43 of 427 comments (clear)

  1. Hardware too... by SJ · · Score: 5, Insightful

    I would be treating the entire computer as hacked... not just the hard drive.

    Who knows what kind of traffic / key loggers have been installed.

    (And yes, I realize that a hardware key logger is next to useless on a headless server.)

    1. Re:Hardware too... by AKnightCowboy · · Score: 2, Insightful
      Who knows what kind of traffic / key loggers have been installed.

      I think you're being a little paranoid. Why the hell would the FBI care about Indymedia's servers? From the last article they're just complying with a European country through international agreements. The FBI couldn't care less about Indymedia itself.

    2. Re:Hardware too... by suwain_2 · · Score: 2, Insightful

      I may well have misunderstood, but it sounded to me as if only the hard drives were seized.

      True, various logger stuff could have been installed. (Although that would be on the harddrive, if in software.) But that's a risk you run whenever you have a dedicated server, or even if you colocate your gear where someone else has physical access.

      --
      ________________________________________________
      suwain_2 :: quality slashdot p
  2. I'd be treating the serverfarm as hacked too. by nlinecomputers · · Score: 3, Insightful

    Who knows what is going on at Rackspace as they aren't talking. I'd be finding a new hardware host ASAP.

    --
    Slashdot, home of supporters of free software, free music, and free speech.Except for Moderators that disagree with you.
    1. Re:I'd be treating the serverfarm as hacked too. by DunbarTheInept · · Score: 3, Insightful

      On the one hand, that makes sense, but on the other hand it seems really unfair for Rackspace to lose their business over this. They're just as much the victim here as their clients are.

      --

      Don't label something "offtopic" unless you know the topic well enough to tell what's on topic.

    2. Re:I'd be treating the serverfarm as hacked too. by HiThere · · Score: 1, Insightful

      Well, if they aren't willing to go to bat for their clients, how can their clients trust them? If RackSpace made any legal protests, I haven't seen the reports.

      So it seems to me that any business that RackSpace loses, they deserve to lose. Even if it goes as far as all of it.

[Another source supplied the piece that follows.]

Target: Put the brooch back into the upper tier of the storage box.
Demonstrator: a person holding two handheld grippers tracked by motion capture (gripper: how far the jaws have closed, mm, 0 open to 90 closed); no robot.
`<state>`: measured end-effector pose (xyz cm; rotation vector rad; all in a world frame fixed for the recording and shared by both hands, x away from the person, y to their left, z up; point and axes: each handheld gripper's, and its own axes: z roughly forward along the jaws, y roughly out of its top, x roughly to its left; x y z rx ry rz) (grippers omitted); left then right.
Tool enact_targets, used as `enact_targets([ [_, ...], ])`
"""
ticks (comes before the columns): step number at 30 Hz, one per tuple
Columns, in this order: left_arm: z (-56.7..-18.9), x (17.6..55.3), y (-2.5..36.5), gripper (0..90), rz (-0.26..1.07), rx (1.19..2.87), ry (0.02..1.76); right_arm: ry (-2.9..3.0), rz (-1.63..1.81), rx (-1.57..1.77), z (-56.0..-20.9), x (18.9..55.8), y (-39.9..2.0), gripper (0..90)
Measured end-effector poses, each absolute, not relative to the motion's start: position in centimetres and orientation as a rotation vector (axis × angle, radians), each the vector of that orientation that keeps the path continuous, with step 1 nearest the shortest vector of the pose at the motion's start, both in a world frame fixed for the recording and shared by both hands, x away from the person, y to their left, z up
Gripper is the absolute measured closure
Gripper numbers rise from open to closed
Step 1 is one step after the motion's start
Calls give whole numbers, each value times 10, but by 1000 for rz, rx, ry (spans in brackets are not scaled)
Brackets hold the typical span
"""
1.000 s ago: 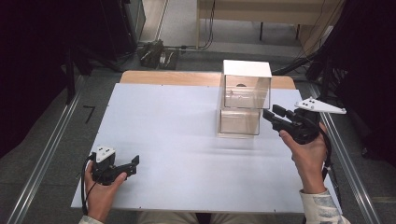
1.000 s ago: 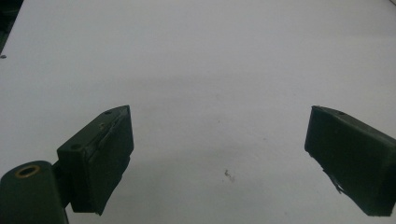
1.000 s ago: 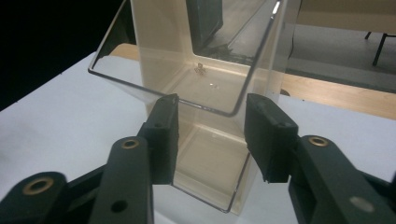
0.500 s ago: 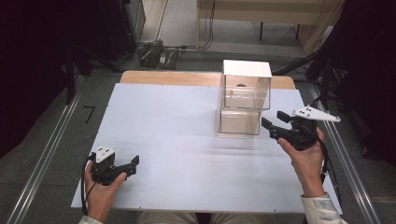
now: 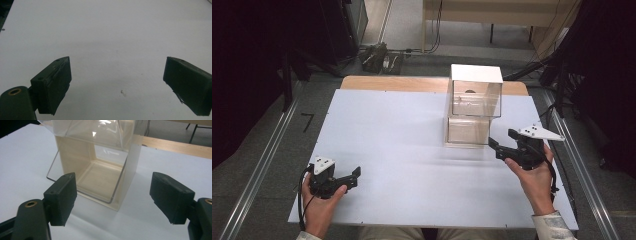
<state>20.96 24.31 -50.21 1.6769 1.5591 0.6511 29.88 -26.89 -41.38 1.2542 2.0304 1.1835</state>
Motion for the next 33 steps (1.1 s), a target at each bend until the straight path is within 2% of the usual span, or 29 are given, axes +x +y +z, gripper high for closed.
enact_targets([
  [21,-502,209,243,91,654,1678,1560,2011,1116,1319,-450,275,-300,191],
  [33,-501,209,243,91,654,1677,1560,2010,1080,1381,-465,271,-312,153],
])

      OTOH, I do expect that most of their clients will just say "It didn't happen to me, so I'm safe." This doesn't mean that I think that RackSpace doesn't deserve to lose those clients too. I just don't believe that they will. I.e., the punishment will be much less than is merited, but that's as their clients chose.

      --

      I think we've pushed this "anyone can grow up to be president" thing too far.
    3. Re:I'd be treating the serverfarm as hacked too. by Fnkmaster · · Score: 2, Insightful
      Agreed, it's one thing to expect an ISP or hosting company to put up resistance when a company sends meaningless cease and desist letters. It's another thing entirely when court orders show up on the CEO's desk and government agents show up to get the servers. What the hell would you do if you were Rackspace? Defy a court order? Tell the feds in both the US and the UK to get lost?

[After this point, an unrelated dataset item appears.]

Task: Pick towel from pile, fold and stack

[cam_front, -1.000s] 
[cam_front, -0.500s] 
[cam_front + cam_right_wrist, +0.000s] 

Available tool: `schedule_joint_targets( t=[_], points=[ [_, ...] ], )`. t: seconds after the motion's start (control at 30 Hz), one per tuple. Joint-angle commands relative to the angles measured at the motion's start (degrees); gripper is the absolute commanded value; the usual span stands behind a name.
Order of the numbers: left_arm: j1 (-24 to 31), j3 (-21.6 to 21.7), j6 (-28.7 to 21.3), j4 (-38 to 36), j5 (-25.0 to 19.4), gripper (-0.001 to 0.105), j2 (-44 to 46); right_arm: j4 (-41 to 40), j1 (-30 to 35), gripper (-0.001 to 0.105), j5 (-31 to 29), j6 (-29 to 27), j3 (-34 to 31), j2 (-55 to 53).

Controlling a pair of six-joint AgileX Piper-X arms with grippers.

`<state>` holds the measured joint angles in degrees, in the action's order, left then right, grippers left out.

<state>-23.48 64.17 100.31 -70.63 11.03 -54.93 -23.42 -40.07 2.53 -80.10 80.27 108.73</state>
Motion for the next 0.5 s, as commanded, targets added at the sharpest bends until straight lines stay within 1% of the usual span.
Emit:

      The biggest problem here is the gag order stuff and lack of information. I don't understand why Rackspace is unable to comment on the issue, and if they are really under a gag order, which government put that in place? It's bad enough to go around shutting down websites of even obnoxious groups like IndyMedia, but the whole super-secret double probation thing reeks of US anti-terrorist paranoid Republican bullshit. There is never a reason to not disclose why you are shutting down a journalistic organization (even of the nutty variety) or to squelch the free discussion of said shutdown by secret gag orders.

    4. Re:I'd be treating the serverfarm as hacked too. by HiThere · · Score: 2, Insightful

      One is supposed to be able to protest this in court. Quite possibly it wouldn't have been heard yet, but the protest should have long since been filed.

      --

      I think we've pushed this "anyone can grow up to be president" thing too far.
  3. returning confiscated items is rare, isn't it? by Anonymous Coward · · Score: 4, Insightful

    I've never heard of someone getting back confiscated items.
    Is there any obligation for them to do this, or is it media exposure at this point?

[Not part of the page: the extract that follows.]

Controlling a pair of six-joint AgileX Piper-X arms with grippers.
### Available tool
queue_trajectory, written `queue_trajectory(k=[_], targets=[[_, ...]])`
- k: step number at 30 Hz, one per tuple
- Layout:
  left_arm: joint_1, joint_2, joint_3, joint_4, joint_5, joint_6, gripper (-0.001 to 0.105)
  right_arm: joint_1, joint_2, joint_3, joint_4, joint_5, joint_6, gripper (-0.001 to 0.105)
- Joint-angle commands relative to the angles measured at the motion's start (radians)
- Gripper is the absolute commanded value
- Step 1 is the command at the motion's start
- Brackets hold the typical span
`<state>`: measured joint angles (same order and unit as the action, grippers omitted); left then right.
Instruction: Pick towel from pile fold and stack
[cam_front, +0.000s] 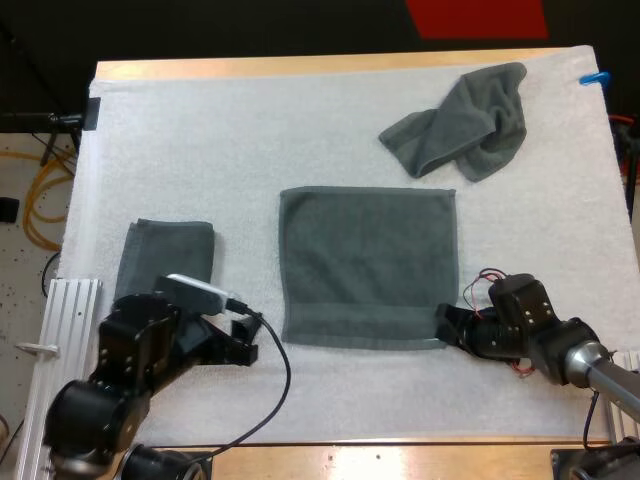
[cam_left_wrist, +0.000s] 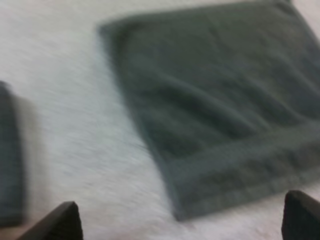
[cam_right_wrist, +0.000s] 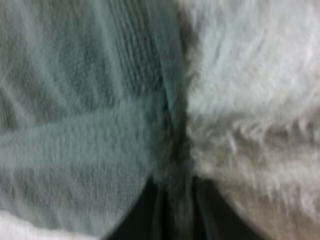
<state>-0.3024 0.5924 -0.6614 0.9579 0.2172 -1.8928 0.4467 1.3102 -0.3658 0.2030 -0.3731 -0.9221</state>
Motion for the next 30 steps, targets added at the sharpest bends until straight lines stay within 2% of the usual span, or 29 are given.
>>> queue_trajectory(k=[1,3,6,9,13,18,24,30], targets=[[0.003,0.018,0.018,-0.024,0.048,-0.018,0.078,-0.002,-0.005,0.008,0.026,0.038,-0.020,0.000],[0.003,0.069,0.055,-0.060,0.093,-0.060,0.078,-0.002,-0.019,0.008,0.026,0.038,-0.035,0.000],[0.003,0.172,0.085,-0.117,0.103,-0.079,0.078,-0.002,-0.027,0.008,0.026,0.040,-0.035,0.000],[0.003,0.285,0.089,-0.166,0.104,-0.079,0.078,-0.002,-0.027,0.008,0.026,0.040,-0.037,0.000],[0.003,0.455,0.087,-0.223,0.150,-0.079,0.078,-0.002,-0.027,0.008,0.026,0.040,-0.039,0.000],[0.003,0.638,0.087,-0.293,0.256,-0.077,0.078,-0.002,-0.027,0.008,0.026,0.040,-0.039,0.000],[0.003,0.726,0.087,-0.366,0.259,-0.077,0.078,-0.002,-0.027,0.008,0.026,0.040,-0.039,0.000],[0.003,0.769,0.087,-0.387,0.279,-0.077,0.078,-0.002,-0.027,0.008,0.026,0.040,-0.039,0.000]])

  4. Info on the Disks by essence · · Score: 5, Insightful

    I wonder what was on the disks. I imagine the FBI could have gotten ip logs, password lists, email lists archives...there's a heap of things that could have been on there that points to names and addresses of people who the state would like to harrass..

    We all know that the current world order is tending towards fascism, this incident is just another step along that path.

  5. Re:Switzerland and Italy by metlin · · Score: 4, Insightful

    Well, makes sense.

    If some of them were undercover agents, their lives might be in danger for all you know.

    If I were an undercover agent and if photographs of me were on the web showing me in places where I ought not to be, it's quite understandable.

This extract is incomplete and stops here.